____ GIVEN DATA
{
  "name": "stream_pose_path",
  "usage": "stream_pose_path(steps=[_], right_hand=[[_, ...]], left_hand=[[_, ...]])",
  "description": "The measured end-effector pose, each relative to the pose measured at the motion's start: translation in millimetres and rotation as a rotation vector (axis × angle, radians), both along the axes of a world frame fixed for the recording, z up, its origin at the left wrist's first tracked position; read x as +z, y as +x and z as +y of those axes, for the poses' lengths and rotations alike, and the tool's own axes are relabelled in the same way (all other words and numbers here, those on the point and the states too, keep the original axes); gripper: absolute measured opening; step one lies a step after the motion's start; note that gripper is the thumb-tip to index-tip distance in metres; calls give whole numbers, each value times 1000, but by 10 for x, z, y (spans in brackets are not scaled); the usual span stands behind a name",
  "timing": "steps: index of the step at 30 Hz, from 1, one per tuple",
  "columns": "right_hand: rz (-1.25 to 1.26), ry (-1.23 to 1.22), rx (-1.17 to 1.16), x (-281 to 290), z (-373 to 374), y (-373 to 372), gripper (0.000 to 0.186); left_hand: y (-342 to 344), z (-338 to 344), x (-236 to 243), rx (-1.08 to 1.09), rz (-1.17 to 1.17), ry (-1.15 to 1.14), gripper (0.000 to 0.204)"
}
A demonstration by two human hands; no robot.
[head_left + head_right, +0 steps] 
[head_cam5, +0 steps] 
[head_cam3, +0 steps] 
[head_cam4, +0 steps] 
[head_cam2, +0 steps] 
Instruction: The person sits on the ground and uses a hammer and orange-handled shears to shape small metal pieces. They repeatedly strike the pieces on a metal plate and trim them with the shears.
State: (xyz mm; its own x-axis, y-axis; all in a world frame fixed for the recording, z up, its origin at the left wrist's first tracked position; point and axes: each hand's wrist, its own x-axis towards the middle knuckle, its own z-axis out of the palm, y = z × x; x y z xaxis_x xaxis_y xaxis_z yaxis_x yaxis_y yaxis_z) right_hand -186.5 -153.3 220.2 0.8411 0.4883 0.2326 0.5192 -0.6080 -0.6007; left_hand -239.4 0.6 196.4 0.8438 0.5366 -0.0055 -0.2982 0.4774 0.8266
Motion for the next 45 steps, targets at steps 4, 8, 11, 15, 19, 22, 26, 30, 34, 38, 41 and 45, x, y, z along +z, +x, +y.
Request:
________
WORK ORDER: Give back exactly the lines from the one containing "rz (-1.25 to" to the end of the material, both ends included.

RESPONSE:
  "columns": "right_hand: rz (-1.25 to 1.26), ry (-1.23 to 1.22), rx (-1.17 to 1.16), x (-281 to 290), z (-373 to 374), y (-373 to 372), gripper (0.000 to 0.186); left_hand: y (-342 to 344), z (-338 to 344), x (-236 to 243), rx (-1.08 to 1.09), rz (-1.17 to 1.17), ry (-1.15 to 1.14), gripper (0.000 to 0.204)"
}
A demonstration by two human hands; no robot.
[head_left + head_right, +0 steps] 
[head_cam5, +0 steps] 
[head_cam3, +0 steps] 
[head_cam4, +0 steps] 
[head_cam2, +0 steps] 
Instruction: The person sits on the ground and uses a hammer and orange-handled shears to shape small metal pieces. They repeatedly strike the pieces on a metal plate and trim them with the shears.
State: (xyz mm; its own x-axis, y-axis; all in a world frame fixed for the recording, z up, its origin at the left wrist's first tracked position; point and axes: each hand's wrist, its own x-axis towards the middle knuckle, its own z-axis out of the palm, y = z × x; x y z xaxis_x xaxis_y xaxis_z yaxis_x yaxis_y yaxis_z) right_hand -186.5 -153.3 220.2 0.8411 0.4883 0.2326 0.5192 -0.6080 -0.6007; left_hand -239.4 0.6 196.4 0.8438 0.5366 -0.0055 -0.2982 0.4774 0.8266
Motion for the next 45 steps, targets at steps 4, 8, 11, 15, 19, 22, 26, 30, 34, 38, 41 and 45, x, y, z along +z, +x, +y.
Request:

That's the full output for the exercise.